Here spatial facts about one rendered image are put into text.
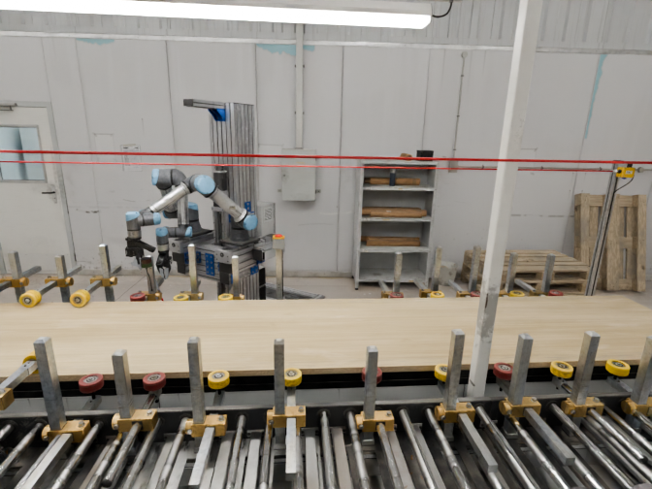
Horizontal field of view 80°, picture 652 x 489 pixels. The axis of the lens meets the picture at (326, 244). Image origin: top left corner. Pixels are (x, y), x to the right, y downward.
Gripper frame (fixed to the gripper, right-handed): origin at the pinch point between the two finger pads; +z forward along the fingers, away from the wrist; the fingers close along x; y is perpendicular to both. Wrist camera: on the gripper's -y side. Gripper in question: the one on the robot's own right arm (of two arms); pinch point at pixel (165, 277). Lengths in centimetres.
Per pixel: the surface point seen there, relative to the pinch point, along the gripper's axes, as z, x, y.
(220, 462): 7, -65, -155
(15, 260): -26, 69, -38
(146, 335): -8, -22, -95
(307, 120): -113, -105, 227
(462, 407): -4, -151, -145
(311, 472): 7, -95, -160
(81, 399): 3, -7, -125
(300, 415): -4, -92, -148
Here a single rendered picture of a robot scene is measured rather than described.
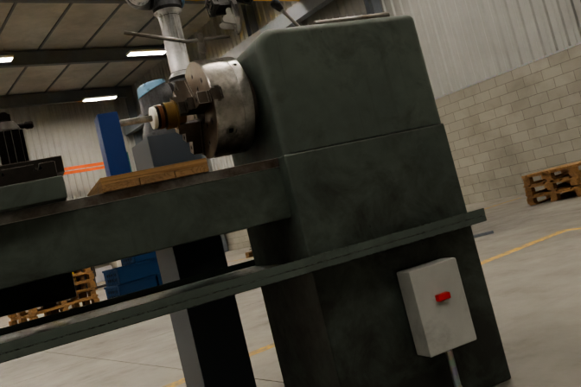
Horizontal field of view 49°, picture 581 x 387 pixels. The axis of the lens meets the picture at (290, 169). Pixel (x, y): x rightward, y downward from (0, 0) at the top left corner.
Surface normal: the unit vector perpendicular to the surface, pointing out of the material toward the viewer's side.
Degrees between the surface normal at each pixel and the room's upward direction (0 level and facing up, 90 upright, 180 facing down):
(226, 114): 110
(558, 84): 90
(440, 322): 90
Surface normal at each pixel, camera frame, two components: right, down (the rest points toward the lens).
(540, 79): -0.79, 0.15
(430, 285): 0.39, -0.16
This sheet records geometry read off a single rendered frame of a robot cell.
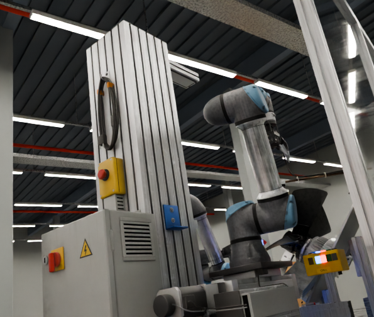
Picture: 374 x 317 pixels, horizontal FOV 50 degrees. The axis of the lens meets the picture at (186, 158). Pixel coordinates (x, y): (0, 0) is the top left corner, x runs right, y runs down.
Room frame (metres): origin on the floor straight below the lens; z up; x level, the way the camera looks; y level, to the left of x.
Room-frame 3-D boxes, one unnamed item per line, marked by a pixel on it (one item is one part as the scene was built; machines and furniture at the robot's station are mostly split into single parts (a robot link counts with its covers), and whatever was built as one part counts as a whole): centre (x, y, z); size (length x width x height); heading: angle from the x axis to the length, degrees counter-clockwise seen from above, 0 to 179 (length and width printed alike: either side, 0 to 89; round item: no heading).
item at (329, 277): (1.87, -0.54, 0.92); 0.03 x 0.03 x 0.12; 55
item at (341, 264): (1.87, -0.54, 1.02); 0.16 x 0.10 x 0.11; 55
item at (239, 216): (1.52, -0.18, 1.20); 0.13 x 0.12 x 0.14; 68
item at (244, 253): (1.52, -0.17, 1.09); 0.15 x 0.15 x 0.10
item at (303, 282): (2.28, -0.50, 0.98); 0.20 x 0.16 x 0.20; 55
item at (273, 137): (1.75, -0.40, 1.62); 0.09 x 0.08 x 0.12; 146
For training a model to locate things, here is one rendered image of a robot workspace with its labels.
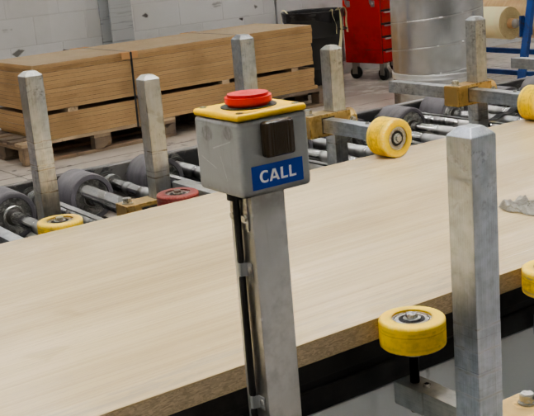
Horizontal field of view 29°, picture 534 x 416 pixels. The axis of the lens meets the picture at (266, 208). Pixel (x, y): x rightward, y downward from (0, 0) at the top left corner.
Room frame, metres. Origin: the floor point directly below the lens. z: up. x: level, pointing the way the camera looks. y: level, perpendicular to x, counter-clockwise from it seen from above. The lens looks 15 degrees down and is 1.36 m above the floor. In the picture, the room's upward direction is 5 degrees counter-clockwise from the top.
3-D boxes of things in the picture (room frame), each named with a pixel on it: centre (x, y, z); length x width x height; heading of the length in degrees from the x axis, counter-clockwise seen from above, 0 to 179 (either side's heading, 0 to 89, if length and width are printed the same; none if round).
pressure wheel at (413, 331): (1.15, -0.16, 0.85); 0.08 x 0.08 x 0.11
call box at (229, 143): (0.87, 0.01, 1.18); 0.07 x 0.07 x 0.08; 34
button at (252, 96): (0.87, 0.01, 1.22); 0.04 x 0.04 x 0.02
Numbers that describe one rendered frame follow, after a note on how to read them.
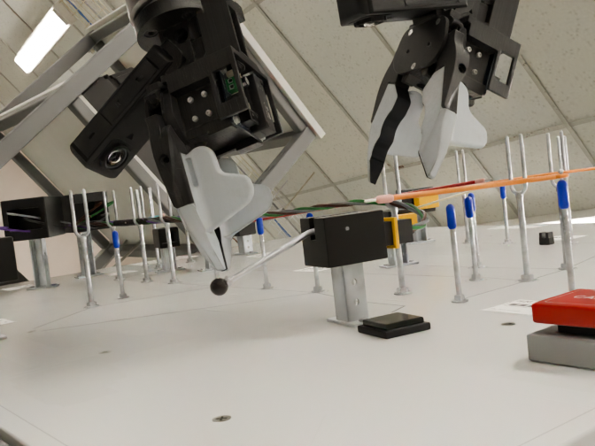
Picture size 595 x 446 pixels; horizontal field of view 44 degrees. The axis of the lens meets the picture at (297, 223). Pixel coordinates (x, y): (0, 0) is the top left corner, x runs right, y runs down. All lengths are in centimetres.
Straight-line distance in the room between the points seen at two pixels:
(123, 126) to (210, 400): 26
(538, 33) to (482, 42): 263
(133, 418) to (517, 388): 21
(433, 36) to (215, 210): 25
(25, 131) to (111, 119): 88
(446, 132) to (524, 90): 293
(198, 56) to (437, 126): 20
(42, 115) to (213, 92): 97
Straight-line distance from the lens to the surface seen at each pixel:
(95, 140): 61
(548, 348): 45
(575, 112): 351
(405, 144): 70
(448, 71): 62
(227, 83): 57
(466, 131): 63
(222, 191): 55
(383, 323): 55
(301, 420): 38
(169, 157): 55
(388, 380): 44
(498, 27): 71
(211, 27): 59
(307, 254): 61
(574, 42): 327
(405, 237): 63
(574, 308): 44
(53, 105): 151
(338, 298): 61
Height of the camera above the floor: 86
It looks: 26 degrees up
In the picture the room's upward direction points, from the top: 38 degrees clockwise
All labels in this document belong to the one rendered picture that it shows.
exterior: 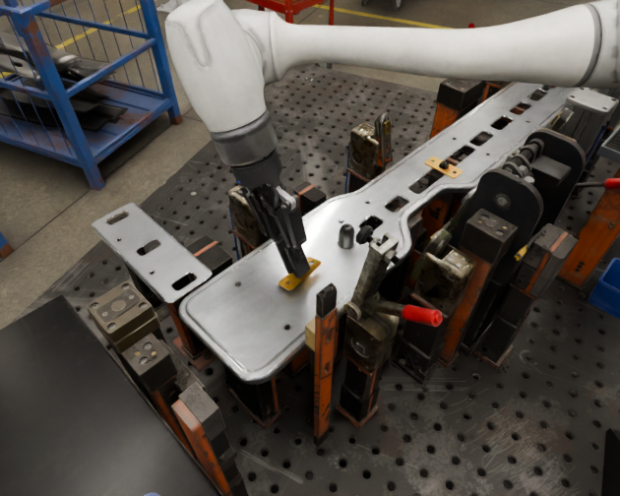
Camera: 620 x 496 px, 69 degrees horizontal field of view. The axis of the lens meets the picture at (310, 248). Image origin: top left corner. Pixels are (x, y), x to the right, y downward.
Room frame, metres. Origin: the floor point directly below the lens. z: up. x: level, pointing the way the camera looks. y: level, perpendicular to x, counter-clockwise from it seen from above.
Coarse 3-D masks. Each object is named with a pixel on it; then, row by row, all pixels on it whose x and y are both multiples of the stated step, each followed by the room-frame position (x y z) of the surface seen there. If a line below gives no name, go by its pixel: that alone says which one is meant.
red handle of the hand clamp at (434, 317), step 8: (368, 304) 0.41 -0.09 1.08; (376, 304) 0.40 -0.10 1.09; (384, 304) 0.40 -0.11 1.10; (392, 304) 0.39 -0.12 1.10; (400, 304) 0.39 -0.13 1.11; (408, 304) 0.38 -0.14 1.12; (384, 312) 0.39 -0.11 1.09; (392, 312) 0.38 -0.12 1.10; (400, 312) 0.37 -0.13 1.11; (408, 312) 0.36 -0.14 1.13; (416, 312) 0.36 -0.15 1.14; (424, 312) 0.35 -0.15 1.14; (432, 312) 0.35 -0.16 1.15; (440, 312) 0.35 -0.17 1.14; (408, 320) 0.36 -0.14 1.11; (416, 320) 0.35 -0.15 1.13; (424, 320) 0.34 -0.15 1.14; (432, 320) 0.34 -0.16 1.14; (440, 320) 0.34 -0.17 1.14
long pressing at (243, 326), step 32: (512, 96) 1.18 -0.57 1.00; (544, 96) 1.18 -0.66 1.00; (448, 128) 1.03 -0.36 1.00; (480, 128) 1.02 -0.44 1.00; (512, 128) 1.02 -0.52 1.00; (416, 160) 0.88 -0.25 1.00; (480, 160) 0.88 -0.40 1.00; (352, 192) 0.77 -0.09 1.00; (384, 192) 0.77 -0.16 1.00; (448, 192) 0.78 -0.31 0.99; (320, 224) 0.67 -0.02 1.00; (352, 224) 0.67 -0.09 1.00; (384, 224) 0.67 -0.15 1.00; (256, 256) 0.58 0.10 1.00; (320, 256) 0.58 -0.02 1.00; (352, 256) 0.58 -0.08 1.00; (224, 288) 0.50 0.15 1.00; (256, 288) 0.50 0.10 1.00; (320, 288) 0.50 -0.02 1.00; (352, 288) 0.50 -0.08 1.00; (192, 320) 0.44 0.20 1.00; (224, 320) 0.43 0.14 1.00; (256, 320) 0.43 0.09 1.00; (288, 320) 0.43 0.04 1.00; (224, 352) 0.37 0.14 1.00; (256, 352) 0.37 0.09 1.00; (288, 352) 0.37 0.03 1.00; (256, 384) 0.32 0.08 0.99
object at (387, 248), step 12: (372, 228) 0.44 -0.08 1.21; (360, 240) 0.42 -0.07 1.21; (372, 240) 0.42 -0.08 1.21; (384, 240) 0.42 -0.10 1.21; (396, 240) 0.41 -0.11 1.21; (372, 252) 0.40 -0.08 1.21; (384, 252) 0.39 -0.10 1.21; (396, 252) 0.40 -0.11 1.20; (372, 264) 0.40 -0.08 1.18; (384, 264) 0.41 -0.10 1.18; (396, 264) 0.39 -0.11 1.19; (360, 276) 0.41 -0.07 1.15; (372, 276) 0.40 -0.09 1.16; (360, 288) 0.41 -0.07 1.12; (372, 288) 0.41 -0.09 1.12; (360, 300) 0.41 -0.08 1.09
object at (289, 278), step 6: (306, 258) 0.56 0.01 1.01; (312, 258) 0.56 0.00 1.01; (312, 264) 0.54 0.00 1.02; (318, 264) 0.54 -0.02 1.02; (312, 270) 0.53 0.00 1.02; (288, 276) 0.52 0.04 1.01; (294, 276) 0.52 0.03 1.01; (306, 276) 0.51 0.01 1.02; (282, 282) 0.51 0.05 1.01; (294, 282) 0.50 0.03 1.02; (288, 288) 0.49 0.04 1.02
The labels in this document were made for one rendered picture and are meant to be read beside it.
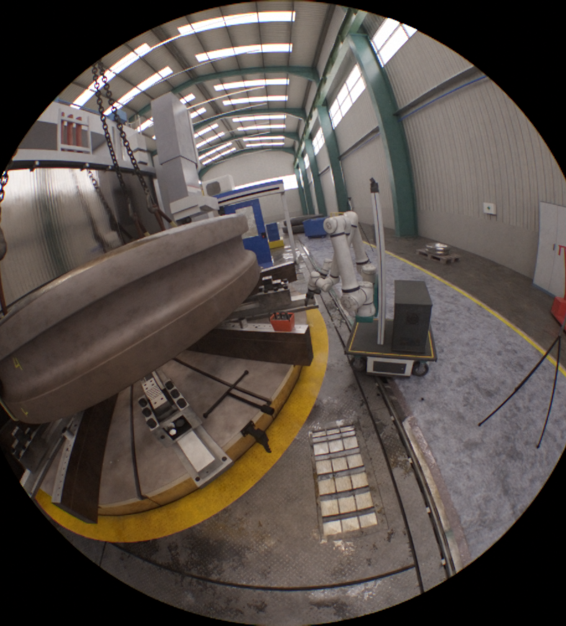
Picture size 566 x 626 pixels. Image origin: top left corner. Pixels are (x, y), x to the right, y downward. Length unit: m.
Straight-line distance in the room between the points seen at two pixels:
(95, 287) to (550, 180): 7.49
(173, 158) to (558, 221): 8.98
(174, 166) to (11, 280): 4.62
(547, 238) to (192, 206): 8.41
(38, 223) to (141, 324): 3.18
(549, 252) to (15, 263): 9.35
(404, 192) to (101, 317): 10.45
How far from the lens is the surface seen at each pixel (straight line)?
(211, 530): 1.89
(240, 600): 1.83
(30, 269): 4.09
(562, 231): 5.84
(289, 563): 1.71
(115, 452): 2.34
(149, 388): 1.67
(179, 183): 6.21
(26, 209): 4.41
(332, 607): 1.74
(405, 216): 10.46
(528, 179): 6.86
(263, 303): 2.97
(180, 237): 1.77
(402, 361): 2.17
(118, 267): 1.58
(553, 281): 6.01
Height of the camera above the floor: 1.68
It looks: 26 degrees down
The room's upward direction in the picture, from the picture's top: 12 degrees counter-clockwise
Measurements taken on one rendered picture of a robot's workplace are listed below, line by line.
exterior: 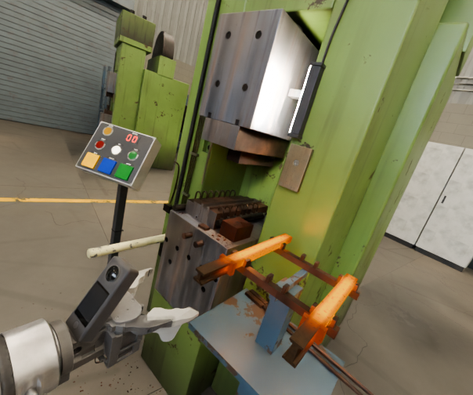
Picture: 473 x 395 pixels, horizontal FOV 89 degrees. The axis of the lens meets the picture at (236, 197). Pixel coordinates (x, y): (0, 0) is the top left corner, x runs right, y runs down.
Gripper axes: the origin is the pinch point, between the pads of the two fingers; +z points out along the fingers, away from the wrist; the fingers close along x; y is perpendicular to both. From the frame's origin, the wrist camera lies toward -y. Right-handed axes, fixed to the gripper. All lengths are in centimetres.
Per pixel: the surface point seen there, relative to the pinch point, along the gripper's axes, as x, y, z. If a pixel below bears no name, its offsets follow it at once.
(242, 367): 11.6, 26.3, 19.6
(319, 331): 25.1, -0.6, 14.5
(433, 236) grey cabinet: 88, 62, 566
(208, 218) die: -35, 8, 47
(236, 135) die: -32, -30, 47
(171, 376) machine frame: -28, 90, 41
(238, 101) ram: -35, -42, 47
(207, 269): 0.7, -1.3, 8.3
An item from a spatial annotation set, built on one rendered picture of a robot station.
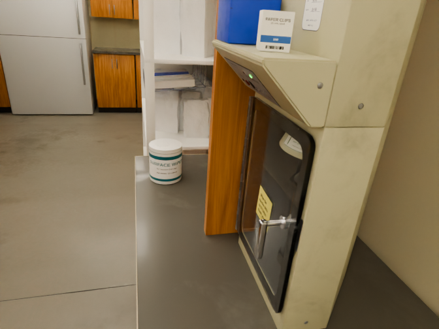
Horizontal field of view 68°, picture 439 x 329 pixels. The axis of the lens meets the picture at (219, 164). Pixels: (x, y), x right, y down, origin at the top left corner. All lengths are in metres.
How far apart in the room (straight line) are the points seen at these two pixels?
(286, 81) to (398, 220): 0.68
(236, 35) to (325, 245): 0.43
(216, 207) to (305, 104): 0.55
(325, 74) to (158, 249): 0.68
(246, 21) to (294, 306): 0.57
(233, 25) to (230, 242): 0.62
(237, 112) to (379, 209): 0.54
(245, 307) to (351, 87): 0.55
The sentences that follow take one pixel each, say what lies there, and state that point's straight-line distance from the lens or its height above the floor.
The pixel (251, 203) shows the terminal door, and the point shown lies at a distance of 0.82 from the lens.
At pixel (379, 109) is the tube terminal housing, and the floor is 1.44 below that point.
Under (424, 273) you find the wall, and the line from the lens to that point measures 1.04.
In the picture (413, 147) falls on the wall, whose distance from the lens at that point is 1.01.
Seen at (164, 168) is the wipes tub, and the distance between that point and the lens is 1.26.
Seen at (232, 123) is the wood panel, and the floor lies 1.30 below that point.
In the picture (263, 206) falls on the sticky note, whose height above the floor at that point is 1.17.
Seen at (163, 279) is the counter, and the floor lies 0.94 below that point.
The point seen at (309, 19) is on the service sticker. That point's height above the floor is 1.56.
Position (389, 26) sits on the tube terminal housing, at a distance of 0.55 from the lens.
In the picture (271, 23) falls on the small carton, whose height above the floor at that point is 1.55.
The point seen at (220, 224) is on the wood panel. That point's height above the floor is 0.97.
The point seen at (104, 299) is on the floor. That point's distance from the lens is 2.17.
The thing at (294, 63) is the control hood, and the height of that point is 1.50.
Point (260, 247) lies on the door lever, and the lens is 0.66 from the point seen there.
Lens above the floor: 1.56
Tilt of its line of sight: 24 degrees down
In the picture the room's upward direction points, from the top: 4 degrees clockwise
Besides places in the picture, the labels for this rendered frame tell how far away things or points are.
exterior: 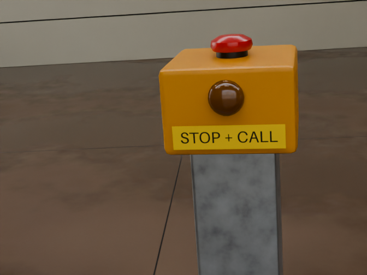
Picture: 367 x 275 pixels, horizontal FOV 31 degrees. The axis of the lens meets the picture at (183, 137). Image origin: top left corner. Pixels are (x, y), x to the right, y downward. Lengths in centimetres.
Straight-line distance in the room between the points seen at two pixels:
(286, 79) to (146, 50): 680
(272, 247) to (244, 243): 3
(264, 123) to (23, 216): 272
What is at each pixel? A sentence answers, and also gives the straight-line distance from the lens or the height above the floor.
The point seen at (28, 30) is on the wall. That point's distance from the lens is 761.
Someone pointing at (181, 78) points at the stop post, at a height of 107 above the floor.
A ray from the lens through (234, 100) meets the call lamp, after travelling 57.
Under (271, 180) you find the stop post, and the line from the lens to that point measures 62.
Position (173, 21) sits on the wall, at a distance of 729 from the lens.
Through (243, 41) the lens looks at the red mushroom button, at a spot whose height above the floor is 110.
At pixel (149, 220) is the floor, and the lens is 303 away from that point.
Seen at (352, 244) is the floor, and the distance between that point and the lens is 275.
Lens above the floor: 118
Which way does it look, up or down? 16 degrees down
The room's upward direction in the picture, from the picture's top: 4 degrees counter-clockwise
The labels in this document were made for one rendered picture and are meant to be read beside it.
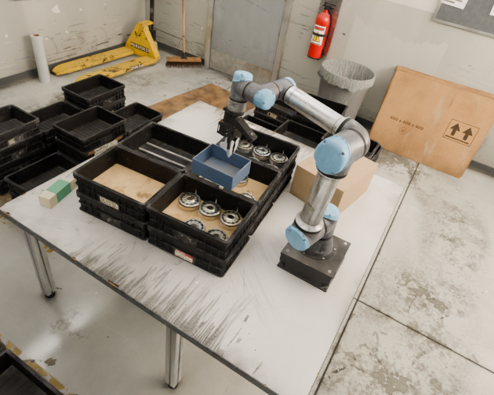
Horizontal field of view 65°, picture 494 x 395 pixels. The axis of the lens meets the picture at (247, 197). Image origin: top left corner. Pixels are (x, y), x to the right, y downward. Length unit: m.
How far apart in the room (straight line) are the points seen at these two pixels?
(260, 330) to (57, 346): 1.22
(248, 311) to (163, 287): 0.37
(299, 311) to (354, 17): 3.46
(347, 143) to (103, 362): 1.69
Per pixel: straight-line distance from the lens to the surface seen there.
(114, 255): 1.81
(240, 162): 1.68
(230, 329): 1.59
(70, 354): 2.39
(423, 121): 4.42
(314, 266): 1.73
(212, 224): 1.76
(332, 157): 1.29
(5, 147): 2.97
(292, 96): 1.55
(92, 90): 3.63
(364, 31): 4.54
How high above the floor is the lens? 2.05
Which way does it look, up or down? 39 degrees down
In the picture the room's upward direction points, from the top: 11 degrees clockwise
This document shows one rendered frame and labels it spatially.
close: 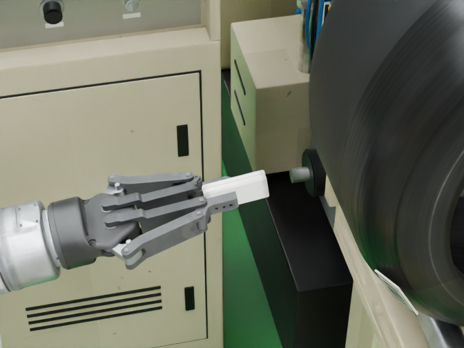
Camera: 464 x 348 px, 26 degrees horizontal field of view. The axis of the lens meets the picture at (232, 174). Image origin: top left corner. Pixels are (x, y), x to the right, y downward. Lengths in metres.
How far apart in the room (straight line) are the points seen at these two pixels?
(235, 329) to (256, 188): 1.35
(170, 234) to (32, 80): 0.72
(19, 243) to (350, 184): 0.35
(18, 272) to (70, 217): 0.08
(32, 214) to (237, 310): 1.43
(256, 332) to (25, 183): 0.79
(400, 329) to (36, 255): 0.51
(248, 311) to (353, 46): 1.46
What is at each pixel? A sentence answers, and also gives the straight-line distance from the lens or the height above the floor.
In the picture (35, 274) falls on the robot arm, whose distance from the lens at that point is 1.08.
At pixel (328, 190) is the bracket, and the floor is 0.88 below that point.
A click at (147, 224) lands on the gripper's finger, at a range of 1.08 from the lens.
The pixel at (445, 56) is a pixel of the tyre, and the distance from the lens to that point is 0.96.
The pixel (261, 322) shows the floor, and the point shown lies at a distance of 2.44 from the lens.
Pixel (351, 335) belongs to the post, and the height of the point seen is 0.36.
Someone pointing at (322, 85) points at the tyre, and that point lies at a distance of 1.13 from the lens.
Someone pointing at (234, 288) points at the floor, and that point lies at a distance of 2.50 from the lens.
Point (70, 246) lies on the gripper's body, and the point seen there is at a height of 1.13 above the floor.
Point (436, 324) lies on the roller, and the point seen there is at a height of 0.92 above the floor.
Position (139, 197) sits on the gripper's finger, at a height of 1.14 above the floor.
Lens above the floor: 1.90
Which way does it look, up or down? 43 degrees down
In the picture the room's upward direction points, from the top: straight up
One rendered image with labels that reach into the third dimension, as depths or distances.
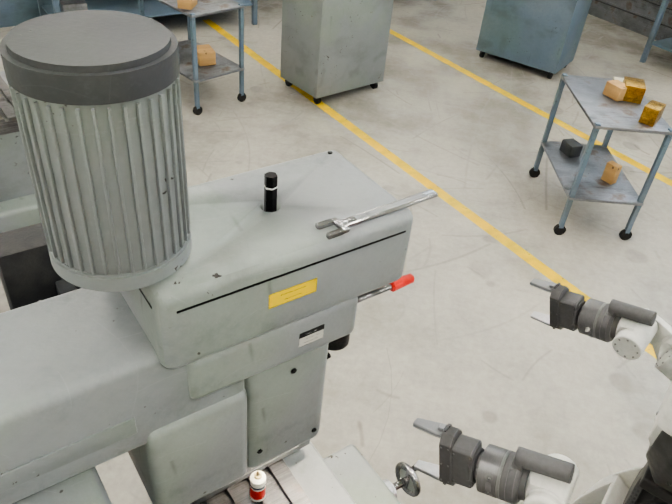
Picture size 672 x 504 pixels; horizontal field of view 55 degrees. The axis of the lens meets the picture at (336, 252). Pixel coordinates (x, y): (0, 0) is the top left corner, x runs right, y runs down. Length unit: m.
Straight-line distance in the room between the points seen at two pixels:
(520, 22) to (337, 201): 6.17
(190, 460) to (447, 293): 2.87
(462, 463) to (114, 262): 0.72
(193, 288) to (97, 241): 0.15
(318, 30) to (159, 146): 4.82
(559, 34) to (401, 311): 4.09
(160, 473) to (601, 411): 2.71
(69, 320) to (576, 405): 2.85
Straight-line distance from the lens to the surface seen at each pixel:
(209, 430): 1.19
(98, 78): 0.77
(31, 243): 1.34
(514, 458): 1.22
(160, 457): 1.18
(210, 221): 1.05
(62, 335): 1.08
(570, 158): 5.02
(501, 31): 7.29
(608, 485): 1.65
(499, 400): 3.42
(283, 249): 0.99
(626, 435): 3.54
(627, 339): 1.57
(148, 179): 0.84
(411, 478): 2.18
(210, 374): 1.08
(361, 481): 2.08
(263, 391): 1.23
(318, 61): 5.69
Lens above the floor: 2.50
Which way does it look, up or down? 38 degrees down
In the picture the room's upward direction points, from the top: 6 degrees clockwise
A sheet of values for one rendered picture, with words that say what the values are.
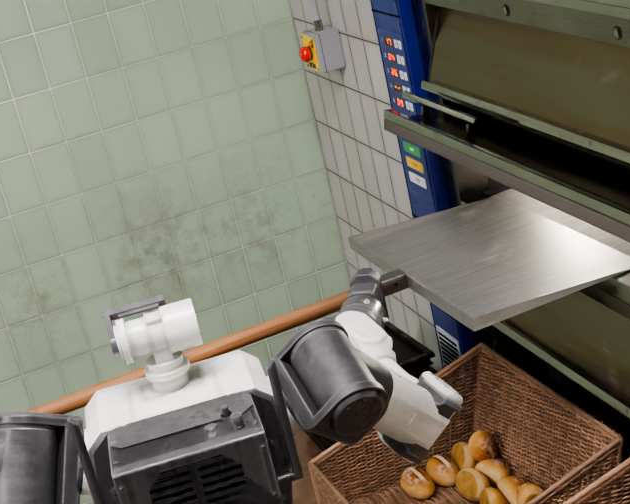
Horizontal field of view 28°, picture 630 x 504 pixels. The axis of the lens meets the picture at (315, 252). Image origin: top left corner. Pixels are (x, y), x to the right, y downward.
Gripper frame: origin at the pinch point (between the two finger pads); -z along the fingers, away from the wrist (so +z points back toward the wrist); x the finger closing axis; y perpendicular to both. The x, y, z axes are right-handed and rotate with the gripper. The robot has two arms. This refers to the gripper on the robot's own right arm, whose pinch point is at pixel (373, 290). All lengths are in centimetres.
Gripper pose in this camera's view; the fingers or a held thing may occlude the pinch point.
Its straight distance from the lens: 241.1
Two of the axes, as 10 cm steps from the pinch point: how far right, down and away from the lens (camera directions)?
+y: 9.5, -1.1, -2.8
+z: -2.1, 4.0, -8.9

------------------------

Your task: Could you set down, exactly as written, the lines above between the one holding "Under (271, 180)" and the one holding "Position (173, 21)", inclusive, and nothing more?

Output:
Under (271, 180) you find the stop post, and the line from the lens to that point measures 62.
Position (173, 21) sits on the wall, at a distance of 729 from the lens.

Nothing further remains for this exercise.